*Disclaimer: In the next weeks, I begin a series covering concepts in Judaism. It is not exhaustive, but it is meant to go over in a general way what are Jewish beliefs and where they are found in the Hebrew bible (What Christians call the “Old Testament”).
These articles are for education purposes only. If you have further questions, you should ask your religious leader, or you can email me, for further information. (End of Disclaimer)*
So, this week we will tackle the two concepts that are quite different from those of other religions: Sin and Salvation.
We will first look at sin as a concept. In Judaism there are two types of sins you can commit: unintentional and intentional.
Unintentional ones are ones that you do by mistake and those are the ones that are forgiven and a “Korbanot/ Sacrifices are meant for once you’ve righted the wrong you unintentionally have caused. Let me state also that blood is not required for the unintentional sin you committed.
In fact, in every case, flour is sufficient for public remission of the sin (Leviticus 5:11-13). Actually, all you need to do to be forgiven by G-D for any sin is repentance and restitution (Ezekiel 18:21-22, Hosea 6:1-6). The Hebrew word for “Repentance” is “TeShuvah”. TeShuvah literally means to “Turn Around (on the path)”.
In Judaism, sins are forgiven when we sincerely stop doing what is wrong and turn around and head back to observance.
Intentional sins are ones we do with malice of forethought. We want to and know we are doing the wrong thing, and we do it with impunity. Those sins have no Korbanot/Sacrifice.
Intentional sins fall into two levels of punishment: “Kareth”/Cutting off or Shunning, and Capital offenses, (Death Penalty).
The Shunning Offenses are those where we do not observe the Sabbath, Passover, eating un-kosher foods, or other requirements that as a Jewish person you are commanded to do, like circumcising your sons at 8 days (Gen. 17:14, Exodus 12:19, 31:14 , Lev. 7:20, etc. ). You can always be returned to the community if you sincerely redeem your actions.

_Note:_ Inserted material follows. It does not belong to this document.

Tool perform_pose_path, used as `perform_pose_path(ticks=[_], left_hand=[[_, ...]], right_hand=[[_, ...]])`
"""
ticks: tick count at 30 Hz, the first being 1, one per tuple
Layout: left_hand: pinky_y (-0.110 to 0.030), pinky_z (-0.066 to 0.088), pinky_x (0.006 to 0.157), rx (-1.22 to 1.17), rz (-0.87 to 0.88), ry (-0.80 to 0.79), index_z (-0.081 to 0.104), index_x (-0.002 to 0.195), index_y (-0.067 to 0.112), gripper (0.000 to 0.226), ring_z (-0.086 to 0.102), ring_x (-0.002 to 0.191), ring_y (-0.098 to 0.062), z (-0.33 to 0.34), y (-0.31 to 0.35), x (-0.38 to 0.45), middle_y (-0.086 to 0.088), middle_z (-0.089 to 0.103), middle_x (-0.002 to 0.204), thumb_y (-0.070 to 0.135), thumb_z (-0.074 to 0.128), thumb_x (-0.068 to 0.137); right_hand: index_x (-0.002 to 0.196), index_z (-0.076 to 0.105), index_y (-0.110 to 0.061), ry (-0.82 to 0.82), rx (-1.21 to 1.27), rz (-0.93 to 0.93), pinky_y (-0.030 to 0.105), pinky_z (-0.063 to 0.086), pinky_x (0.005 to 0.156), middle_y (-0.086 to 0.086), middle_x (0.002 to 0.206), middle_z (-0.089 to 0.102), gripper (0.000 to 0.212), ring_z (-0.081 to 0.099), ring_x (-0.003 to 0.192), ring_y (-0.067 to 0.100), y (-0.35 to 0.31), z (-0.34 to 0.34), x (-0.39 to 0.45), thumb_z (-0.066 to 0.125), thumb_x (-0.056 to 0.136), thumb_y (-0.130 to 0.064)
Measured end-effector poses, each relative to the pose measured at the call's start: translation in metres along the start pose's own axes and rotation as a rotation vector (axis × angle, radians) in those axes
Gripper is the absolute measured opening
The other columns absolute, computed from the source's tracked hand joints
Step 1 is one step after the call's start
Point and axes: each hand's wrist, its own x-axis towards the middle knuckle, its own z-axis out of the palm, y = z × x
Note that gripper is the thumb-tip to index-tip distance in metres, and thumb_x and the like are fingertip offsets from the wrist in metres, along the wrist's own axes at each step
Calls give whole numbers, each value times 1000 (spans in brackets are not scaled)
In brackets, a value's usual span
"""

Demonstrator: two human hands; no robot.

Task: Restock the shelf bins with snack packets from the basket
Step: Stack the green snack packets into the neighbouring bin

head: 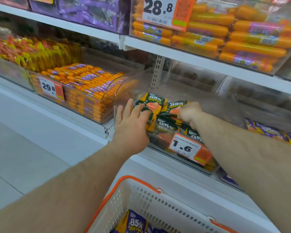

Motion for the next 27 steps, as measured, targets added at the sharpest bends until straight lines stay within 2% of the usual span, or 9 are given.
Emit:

Those with a death penalty, for the most part, are ones we put people in jail for: Murder, Rape, Theft, etc.
So sin is a personal issue as well as a national issue.
Yom Kippur is the day we as a nation repent together. Our actions are those that are personal and as a community. Its purpose is to join together and share the burdens of our sins together.
This now brings us to the concept of Salvation in Judaism:
Salvation, which is “Yeshuah” in Hebrew, literally means “G-D is our deliverance”. Salvation is a national not a person action. One can be forgiven for a sin, but it is our communal repentance that gives our national salvation. We see in Isaiah, Jeremiah, Hosea, and the other prophets that Salvation and punishment is a national action. This is why Israel is warned that if we don’t keep the commandments that we will be removed from the Land (of Israel) (Deut. 28, 30:1-21, Psalm 9:14-16) The “Salvation” that King David sings of in the Psalms is due to the fact he is King and as such he represents the entire nation of Israel.
So repentance of sins and salvation are different.
Our personal actions together make a cumulative effect as to the community, state, and, the nation.
Both are required for the health of ourselves, our family and the world around us.
Once we realize that we are on the wrong path; the moment we turn around, G-D has already forgiven us, and remembers it no longer (Ezekiel 18:21-22).